Tally the lines of the data that include the word "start" and state the total, nothing else.
** Opening Dataset records block **
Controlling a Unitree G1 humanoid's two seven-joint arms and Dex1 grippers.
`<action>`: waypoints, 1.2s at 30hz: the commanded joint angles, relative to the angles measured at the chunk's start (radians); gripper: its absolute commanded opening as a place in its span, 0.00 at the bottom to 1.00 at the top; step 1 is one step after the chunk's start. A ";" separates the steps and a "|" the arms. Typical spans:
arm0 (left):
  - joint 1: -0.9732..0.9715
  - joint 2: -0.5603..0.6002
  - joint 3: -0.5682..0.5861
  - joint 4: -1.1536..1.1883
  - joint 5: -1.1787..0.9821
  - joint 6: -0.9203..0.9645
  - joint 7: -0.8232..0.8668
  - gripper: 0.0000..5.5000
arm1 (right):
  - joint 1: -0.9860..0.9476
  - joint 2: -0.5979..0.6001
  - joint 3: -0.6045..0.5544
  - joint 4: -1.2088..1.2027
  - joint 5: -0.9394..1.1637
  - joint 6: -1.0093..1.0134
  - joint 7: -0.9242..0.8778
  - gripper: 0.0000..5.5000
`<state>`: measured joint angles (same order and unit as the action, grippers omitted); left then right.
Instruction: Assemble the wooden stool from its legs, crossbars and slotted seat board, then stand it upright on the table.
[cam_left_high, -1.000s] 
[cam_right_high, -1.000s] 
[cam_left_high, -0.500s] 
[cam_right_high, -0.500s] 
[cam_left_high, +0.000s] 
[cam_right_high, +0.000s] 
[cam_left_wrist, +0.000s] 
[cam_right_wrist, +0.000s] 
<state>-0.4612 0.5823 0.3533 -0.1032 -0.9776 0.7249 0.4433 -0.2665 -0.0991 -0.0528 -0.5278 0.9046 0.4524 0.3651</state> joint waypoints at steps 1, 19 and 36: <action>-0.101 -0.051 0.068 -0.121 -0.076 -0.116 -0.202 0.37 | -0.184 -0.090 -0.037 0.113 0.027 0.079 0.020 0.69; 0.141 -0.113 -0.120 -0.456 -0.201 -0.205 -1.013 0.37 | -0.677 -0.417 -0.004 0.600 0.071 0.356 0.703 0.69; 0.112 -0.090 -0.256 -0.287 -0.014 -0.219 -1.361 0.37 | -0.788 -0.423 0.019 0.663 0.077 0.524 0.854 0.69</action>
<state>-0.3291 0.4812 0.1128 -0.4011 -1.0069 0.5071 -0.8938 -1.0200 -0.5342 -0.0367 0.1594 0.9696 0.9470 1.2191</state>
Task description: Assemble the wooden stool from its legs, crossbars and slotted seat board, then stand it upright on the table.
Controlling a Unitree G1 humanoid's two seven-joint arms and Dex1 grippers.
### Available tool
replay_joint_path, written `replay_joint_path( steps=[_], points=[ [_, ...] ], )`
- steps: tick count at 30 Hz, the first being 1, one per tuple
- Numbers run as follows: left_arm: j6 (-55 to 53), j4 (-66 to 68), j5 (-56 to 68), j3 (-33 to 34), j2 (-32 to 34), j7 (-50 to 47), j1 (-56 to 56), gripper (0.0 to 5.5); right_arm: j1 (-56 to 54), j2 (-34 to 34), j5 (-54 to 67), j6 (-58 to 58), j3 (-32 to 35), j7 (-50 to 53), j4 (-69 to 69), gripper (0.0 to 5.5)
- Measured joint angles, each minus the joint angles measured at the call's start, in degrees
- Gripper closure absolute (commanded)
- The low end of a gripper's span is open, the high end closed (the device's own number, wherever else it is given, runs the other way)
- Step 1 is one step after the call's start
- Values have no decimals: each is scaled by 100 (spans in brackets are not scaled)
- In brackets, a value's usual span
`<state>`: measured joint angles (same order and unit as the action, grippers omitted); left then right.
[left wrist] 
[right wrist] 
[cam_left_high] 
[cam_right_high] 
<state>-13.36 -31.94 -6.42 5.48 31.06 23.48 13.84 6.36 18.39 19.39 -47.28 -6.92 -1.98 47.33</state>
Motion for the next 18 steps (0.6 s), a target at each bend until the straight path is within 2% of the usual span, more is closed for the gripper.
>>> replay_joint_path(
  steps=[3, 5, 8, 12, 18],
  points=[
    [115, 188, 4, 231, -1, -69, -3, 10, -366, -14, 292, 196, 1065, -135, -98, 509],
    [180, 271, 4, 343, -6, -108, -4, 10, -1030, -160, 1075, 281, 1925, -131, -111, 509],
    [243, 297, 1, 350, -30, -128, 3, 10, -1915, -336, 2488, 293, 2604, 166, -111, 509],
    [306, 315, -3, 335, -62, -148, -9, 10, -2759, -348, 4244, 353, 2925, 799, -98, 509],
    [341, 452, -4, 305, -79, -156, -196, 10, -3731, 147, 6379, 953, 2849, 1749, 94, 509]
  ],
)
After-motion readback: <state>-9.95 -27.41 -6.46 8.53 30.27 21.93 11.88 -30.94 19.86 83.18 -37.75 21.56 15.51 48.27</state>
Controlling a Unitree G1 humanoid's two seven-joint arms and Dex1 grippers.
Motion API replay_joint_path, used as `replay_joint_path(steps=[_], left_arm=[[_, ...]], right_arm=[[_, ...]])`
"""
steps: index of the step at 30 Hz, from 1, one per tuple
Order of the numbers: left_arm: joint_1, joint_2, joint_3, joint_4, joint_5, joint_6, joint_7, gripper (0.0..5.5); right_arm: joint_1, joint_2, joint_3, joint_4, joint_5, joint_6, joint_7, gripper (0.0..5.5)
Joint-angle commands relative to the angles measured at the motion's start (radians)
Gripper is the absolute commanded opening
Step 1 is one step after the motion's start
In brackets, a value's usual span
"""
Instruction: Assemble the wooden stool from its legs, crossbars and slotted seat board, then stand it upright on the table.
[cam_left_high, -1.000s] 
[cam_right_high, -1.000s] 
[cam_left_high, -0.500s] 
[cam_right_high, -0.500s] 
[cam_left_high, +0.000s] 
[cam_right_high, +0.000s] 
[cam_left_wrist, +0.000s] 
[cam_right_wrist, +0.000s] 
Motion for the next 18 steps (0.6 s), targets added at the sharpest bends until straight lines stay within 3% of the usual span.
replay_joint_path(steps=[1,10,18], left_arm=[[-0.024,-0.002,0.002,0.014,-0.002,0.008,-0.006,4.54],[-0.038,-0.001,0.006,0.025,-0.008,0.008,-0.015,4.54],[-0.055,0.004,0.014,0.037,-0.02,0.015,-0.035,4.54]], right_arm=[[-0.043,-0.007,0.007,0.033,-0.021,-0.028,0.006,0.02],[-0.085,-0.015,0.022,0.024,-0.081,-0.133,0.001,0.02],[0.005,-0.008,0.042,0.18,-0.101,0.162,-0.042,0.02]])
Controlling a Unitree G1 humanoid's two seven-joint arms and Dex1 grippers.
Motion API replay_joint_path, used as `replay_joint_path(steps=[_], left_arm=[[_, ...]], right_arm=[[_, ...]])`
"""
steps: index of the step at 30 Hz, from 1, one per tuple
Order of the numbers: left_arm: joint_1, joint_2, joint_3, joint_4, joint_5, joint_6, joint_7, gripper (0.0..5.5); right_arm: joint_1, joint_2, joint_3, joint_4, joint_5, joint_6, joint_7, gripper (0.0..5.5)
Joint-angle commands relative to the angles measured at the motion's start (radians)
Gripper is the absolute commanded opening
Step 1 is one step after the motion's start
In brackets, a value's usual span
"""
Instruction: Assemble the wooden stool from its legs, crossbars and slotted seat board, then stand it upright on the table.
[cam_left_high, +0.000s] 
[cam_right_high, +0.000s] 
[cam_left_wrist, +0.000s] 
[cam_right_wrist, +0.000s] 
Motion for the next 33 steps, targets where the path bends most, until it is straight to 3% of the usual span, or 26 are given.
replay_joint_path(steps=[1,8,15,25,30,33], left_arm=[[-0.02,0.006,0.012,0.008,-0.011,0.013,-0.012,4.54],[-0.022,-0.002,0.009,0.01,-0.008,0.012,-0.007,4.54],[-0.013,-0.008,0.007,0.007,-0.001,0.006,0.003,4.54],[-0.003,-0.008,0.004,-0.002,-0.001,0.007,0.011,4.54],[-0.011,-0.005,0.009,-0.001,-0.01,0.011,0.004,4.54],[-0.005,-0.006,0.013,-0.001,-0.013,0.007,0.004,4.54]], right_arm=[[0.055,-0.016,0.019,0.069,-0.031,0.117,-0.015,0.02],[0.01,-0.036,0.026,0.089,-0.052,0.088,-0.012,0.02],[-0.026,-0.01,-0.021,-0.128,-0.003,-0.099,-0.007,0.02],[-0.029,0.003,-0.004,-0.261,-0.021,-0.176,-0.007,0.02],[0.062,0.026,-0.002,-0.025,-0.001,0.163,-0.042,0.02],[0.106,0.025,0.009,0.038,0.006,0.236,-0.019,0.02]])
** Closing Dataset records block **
◆ Solution to this task ◆
7